(DATASET SECTION Opens)
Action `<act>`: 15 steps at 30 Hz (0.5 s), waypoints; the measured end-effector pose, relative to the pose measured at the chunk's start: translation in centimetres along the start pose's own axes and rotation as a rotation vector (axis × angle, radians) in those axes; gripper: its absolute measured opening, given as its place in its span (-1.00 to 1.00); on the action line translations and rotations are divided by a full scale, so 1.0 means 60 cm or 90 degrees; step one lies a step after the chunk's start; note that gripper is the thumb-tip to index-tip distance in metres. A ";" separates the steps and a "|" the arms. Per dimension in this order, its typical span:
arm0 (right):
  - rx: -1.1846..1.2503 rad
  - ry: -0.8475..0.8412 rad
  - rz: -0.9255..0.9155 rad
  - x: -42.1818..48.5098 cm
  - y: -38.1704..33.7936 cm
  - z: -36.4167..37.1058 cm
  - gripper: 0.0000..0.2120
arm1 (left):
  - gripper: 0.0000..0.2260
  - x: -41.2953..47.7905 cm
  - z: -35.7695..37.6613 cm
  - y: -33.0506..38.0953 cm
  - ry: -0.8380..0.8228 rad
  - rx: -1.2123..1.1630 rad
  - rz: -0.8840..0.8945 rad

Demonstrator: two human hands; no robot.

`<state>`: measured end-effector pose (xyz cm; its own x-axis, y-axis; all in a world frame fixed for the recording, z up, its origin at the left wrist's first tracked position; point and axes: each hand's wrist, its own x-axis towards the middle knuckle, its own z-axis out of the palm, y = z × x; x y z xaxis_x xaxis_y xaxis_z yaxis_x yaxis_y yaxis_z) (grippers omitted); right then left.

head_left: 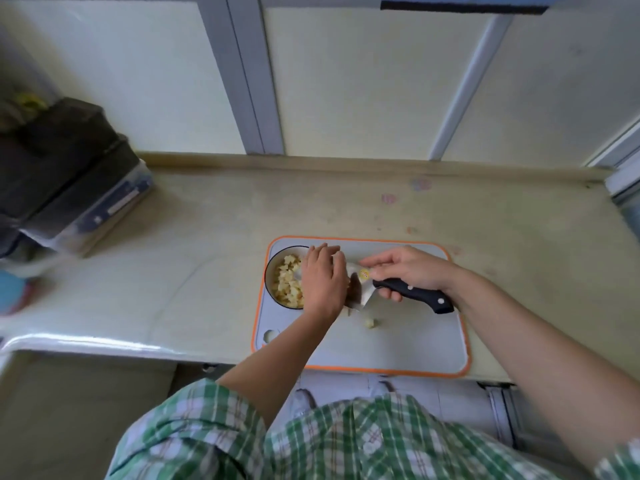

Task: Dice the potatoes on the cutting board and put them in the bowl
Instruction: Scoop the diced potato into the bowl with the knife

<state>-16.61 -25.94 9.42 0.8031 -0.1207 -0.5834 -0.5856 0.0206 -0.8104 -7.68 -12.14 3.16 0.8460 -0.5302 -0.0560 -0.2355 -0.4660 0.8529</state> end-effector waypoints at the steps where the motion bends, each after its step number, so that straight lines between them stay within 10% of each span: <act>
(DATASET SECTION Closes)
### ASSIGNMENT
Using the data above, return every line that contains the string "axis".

### TASK ANSWER
Action `<act>`: 15 steps at 30 Hz (0.5 s), waypoints; the measured end-effector pose, relative to the pose measured at the chunk's start: translation in centimetres along the start pose's own axes and rotation as a rotation vector (axis × angle, radians) in those axes; gripper: its absolute measured opening, given as its place in its span (-1.00 to 1.00); on the action line translations and rotations are divided by a full scale, so 1.0 means 60 cm or 90 degrees; step one lies a step after the chunk's start; note that gripper is the thumb-tip to index-tip distance in metres. A ";" separates the steps and a "|" the arms. Per dimension in this order, its typical span:
`<state>`: measured end-effector pose (xyz cm; its own x-axis, y-axis; all in a world frame fixed for the recording, z up, its origin at the left wrist's first tracked position; point and axes: each hand's wrist, its own x-axis towards the middle knuckle, its own z-axis out of the palm, y = z × x; x y z xaxis_x xaxis_y xaxis_z yaxis_x yaxis_y yaxis_z) (grippers omitted); right then left.

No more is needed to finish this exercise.